Sunset over the Mediterranean.
MDA safety vests.
Orange Israel, a leading cellular phone provider and fashion trend.
Police car license plates in Israel are red. A red and white curb means no parking.
Sunset paints the mountains across Jordan red.
Chili powder and paprika in big piles in the shuk.
In March, hillsides and valleys are covered with poppies.
Coca Cola is Israel's soft drink, partly because they ignored the Arab boycott in the 1970s.
The Israeli Post Office
Red roofs on the houses in most settlements.
Red tomatoes.
Red pomegranate seeds.
A whole lot of people seem to have a strange color of red hair.
Israeli paratroopers wear red berets.
Magen David Adom: the Israeli ambulance service. Also the color of too much blood that has been spilt.
Purple is known as a "holy" color. Some Israelis adopted purple as a sign of unity between those who wanted disengagement and those opposed.
Purple wildflowers.
Purple grapes make red wine.
Purple eggplant.
Givati soldiers wear a purple beret.
Beret colors for both military police and navy. A blue and white curb means paid parking for up to two hours.
The citizen's identity card is blue.
The sea and the sky. And the stripes on the flag and some tallits, as I mentioned above.
Blue buds on trees.
Police uniforms.
Tzfat is known for it's rich blue colors.
Chagall windows at Hadassah Hospital.
The "green line" marks the boundary between Israel proper and the "territories".
Evergreen forests, planted by the JNF.
Green Egged busses. They used to be red and white. Someone decided that a dark color that is hard to see at night would make for a good color for busses in a country with one of the world's highest traffic accident incidences.
Dumpsters and recycling containers are green in most places, yellow or orange in others.
Green romaine lettuce, used on Passover and all year round.
Green (and black) olives, an ancient Israeli industry.
The ever present Israeli soldier in green army uniform. Green army vehicles, too.
Women in Green - for a united Israel.
Our torahs are held wrapped around brown handles.
Any part of the land not covered by streets, or by trees in the spring.
Brown fox.
Brown bird on a brown wall.
Camels wander around the desert.
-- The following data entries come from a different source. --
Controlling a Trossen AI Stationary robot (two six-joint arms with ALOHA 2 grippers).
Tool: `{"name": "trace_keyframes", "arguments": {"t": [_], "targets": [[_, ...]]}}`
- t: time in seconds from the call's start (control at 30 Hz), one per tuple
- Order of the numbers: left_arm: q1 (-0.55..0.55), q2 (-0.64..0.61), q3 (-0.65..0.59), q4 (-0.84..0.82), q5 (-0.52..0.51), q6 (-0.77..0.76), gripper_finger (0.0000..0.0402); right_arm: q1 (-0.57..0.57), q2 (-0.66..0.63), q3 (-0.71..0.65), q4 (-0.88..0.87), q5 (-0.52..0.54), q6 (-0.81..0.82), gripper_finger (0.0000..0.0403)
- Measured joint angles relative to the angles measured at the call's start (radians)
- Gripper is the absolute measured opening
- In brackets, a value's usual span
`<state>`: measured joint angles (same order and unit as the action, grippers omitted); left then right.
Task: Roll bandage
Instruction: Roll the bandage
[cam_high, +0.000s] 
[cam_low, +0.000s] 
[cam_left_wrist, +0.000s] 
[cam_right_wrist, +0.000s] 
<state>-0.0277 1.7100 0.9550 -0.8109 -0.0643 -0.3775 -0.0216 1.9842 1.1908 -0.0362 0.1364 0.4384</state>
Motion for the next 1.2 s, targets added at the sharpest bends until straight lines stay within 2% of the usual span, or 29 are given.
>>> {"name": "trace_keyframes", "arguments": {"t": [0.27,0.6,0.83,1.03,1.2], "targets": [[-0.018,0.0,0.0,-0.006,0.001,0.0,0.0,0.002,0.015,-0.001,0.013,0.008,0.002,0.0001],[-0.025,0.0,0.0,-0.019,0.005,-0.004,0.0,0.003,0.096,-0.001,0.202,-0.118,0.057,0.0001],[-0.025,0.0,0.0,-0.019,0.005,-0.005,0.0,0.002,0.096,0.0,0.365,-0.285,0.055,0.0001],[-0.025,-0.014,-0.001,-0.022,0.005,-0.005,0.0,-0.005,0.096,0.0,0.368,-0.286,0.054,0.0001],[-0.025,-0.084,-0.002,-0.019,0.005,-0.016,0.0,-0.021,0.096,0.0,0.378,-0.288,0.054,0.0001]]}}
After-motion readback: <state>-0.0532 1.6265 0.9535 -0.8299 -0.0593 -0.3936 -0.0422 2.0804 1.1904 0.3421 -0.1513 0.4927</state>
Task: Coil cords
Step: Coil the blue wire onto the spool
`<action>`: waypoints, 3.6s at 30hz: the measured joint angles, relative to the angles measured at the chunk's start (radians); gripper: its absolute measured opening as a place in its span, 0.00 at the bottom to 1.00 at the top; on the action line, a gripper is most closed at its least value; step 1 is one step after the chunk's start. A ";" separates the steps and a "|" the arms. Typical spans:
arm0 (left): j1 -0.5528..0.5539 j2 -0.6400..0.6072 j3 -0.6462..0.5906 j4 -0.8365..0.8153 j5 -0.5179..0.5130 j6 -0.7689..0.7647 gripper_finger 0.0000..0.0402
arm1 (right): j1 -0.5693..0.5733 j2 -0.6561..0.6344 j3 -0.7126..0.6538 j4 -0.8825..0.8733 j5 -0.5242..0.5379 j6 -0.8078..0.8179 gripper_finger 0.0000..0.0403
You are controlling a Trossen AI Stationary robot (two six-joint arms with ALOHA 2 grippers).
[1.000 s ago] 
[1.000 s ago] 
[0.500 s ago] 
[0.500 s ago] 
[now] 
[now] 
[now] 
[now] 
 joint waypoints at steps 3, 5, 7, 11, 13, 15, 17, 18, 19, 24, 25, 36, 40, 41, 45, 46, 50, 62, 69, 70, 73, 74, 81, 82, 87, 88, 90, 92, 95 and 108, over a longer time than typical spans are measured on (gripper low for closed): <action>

Wild goats and sheep are also brown.
Brown scorpion. Most Israeli animals are brown.
Brown tree without leaves. Many trees are actually gray.
Brown challah, the bread of shabbat.
Brown shofar.
Falafel in pita, a national food.
Goldstar and Macabbi are the national beers, but there are many others.
There used to be a black market until currency exchange became legal. Army license plates are black.
Coffee, with or without milk or sugar, is the other national drink. Some Sephardi Israelis put different spices in their coffee.
Black coats and hats of the Haredi.
Black olives.
Black bird.
Women in black - for the end of the "occupation".